Hi, Even if it is not the method in that paper, it did a good job compared to other methods when tested on MultiLing2015 training corpus. Here are the results:
Peer | Rouge1-R | Rouge1-P | Rouge-F | Rouge2-R | Rouge2-P | Rouge2-F |
---|---|---|---|---|---|---|
KLSummarizer | 0.32745 | 0.34508 | 0.33585 | 0.06317 | 0.06666 | 0.06483 |
LexRankSummarizer | 0.37926 | 0.39425 | 0.38621 | 0.09350 | 0.09712 | 0.09518 |
LsaSummarizer | 0.34674 | 0.37187 | 0.35832 | 0.07678 | 0.08220 | 0.07929 |
LuhnSummarizer | 0.35671 | 0.39231 | 0.37300 | 0.08575 | 0.09404 | 0.08954 |
RandomSummarizer | 0.35968 | 0.37472 | 0.36676 | 0.07961 | 0.08262 | 0.08102 |
SumBasicSummarizer | 0.36909 | 0.37383 | 0.37110 | 0.07683 | 0.07798 | 0.07732 |
TextRankSummarizer | 0.37688 | 0.40179 | 0.38864 | 0.09852 | 0.10471 | 0.10145 |
So, thank you for this great job
Hi, I'm looking at the TextRank code and yes it seems that it really doesn't run PageRank as described in (Mihalcea and Tarau, 2004), the original paper. I don't think the iterative process is hidden somewhere either. It may perform well, but claiming to be TextRank doesn't feel right to me.

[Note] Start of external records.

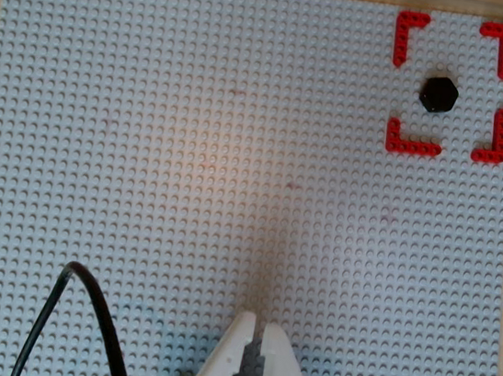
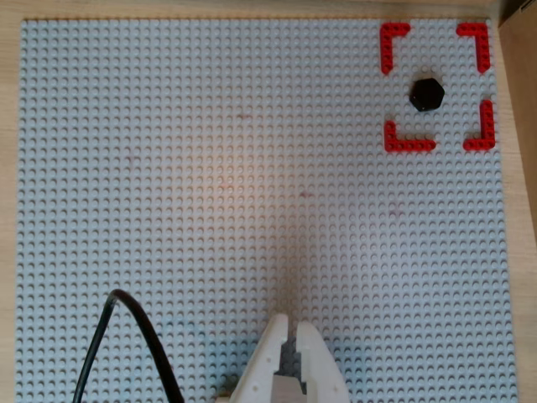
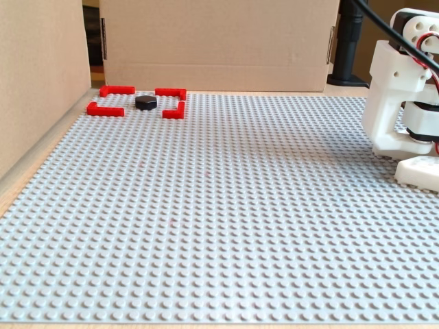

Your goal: Grab the Lego and store it in red box

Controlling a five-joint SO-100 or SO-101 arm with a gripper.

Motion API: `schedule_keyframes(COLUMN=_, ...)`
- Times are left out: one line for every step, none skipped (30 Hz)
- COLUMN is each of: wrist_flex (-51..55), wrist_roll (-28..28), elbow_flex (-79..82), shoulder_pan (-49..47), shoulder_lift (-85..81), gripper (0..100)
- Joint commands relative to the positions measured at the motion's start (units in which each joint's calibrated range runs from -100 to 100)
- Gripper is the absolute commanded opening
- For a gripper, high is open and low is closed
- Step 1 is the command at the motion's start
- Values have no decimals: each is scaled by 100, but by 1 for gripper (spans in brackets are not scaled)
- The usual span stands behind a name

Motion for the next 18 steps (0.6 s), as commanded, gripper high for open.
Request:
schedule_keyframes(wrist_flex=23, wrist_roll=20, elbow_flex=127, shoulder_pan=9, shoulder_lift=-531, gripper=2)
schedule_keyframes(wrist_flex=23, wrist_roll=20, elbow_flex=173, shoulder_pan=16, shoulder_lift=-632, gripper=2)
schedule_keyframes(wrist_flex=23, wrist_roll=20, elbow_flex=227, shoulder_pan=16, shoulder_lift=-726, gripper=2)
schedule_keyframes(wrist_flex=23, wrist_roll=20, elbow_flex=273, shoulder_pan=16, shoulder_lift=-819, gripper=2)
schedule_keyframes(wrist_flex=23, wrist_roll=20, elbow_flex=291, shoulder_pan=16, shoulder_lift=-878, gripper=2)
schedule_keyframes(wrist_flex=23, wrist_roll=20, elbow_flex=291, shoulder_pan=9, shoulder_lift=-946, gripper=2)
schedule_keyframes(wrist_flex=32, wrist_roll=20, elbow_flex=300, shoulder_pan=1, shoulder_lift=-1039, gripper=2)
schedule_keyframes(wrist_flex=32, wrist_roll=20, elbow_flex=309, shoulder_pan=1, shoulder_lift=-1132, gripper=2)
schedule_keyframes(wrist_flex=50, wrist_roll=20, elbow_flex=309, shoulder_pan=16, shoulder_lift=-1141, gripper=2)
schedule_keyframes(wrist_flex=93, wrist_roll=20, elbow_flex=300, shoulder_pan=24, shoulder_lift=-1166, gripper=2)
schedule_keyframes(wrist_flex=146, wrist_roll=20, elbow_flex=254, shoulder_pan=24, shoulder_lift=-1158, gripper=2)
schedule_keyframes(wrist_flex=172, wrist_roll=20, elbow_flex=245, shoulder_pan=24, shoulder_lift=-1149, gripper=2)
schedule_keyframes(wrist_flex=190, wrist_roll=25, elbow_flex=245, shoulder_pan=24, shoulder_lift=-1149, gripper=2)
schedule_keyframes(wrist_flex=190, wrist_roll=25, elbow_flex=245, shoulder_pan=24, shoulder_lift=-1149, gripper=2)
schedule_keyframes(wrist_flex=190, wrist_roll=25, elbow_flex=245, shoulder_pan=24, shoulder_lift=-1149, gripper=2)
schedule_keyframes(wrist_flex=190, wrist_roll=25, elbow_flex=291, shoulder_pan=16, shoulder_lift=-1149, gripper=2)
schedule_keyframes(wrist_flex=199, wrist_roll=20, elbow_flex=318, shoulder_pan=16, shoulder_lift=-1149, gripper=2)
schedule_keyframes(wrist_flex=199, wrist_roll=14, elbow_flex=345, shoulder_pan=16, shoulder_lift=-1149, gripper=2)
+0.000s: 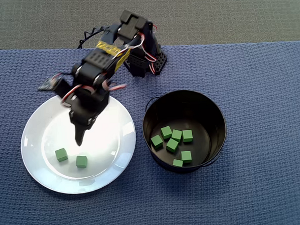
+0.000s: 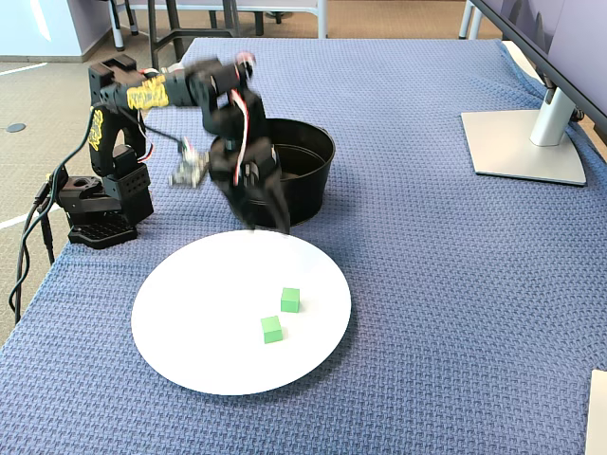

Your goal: Pick up the green cubes from the white plate and place them in the black recipient

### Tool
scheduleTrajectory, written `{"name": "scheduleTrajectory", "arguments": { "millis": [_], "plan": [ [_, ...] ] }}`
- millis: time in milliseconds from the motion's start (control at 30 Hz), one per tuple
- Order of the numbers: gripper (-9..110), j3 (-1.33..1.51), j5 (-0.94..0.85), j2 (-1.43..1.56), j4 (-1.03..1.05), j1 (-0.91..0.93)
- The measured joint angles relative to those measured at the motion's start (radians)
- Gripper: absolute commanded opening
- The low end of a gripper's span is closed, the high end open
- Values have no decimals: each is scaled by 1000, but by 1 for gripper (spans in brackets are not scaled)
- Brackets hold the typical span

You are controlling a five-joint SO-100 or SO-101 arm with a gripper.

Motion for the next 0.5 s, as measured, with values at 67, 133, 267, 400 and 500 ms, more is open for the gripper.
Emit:
{"name": "scheduleTrajectory", "arguments": {
  "millis": [67,133,267,400,500],
  "plan": [
    [26,-46,-20,-78,0,15],
    [26,-103,-35,-158,15,20],
    [26,-241,-54,-295,60,20],
    [25,-316,-64,-370,74,20],
    [24,-380,-74,-434,86,20]
  ]
}}
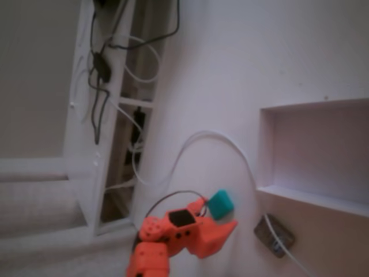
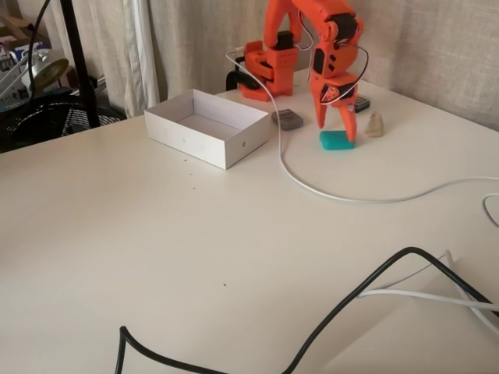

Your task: Grasp the green cube and put it in the bin.

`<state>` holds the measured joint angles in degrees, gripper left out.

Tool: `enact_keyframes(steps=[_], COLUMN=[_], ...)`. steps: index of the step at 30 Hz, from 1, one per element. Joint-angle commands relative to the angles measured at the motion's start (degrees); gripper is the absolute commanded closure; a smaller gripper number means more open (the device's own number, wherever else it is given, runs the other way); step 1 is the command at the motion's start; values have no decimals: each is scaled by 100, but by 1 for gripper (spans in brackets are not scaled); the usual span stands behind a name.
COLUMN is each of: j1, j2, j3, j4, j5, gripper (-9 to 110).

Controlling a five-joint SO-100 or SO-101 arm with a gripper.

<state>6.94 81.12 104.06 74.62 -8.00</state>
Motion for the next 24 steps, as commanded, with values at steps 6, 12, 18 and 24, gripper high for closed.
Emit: enact_keyframes(steps=[6, 12, 18, 24], j1=[-53, -18, -18, -18], j2=[-413, -668, -686, -765], j3=[-439, -642, -677, -677], j4=[62, 70, 35, 53], j5=[62, 62, 26, -18], gripper=[65, 64, 68, 76])
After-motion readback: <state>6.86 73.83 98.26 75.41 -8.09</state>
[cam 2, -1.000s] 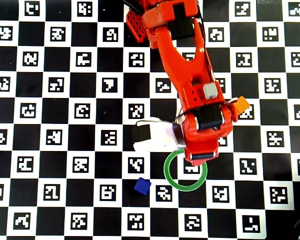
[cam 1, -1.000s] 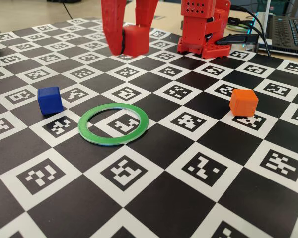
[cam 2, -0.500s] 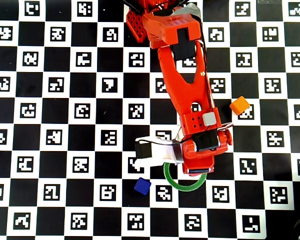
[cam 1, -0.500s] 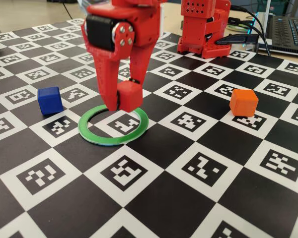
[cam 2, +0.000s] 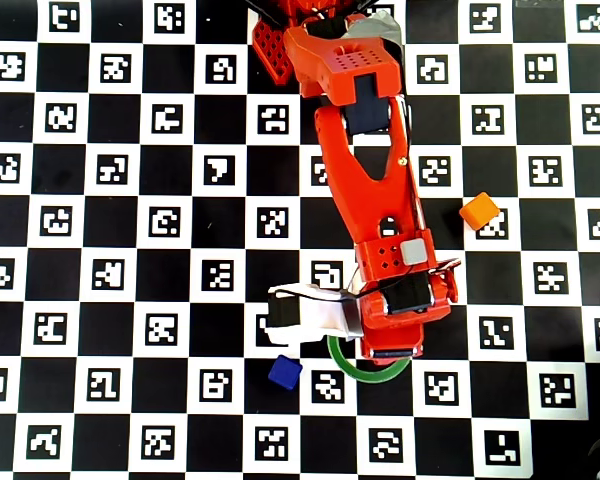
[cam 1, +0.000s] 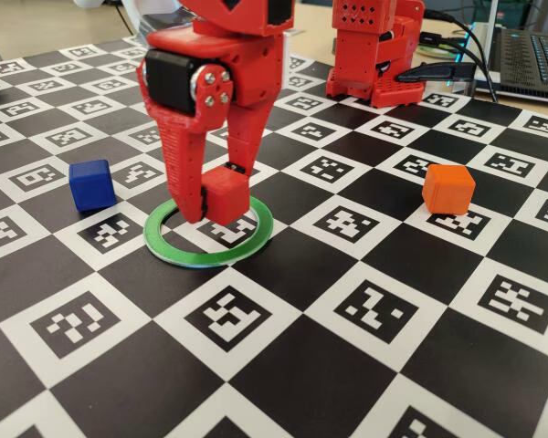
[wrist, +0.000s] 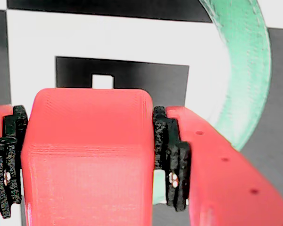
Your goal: Grab the red cube then put it in the green circle then put the blue cube on top and finally the orange cube on top
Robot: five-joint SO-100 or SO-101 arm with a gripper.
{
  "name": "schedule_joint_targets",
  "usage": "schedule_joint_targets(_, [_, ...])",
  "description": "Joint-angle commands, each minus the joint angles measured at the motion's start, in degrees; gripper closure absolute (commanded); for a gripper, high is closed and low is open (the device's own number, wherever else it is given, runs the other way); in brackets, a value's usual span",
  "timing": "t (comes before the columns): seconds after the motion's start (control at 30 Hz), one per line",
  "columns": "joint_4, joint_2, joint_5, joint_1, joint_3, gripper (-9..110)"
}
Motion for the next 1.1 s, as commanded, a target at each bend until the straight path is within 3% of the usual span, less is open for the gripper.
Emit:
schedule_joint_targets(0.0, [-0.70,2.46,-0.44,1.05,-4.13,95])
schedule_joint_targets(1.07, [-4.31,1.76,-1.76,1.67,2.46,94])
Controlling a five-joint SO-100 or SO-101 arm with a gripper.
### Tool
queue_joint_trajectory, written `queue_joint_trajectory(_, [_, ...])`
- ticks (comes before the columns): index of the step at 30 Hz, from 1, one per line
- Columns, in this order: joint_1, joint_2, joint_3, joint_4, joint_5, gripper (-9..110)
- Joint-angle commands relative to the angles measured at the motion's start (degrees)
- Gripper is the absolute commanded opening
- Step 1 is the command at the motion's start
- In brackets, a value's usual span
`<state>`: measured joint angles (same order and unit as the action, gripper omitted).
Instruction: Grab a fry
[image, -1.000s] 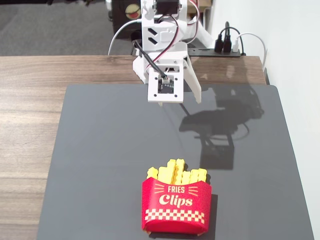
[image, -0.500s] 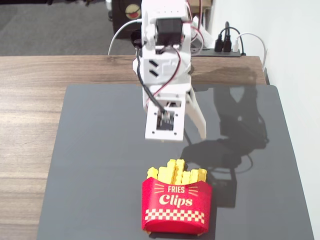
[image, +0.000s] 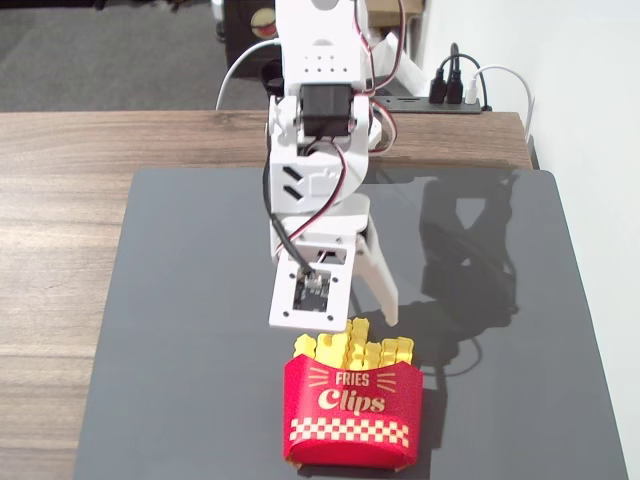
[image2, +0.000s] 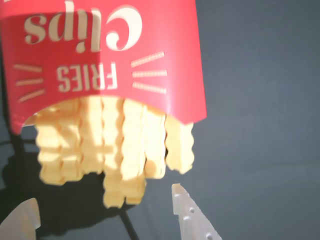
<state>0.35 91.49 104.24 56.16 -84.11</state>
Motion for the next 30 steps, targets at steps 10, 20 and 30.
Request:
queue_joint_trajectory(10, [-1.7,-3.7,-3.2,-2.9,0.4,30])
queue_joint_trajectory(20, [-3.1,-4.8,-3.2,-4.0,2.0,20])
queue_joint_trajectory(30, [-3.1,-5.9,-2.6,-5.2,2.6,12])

I might be able to provide a fix. Would you be interested in a PR for this?
I am happy to inform you that @kmkurn provided new implementation for TextRank based on original paper in https://github.com/miso-belica/sumy/pull/100. So I am closing this issue. Feel free to create new one if needed or send PR with any proposal :) Thank you all
Hi, I have a question about the textrank module. As I know, the textrank is based on the pagerank algorithm. However, in the text_rank.py file, I just see the code which builds edges between sentences and don't seem to use iterative solution to calculate it. I don't know if I understand correctly, I am looking forward to your answer. Thx!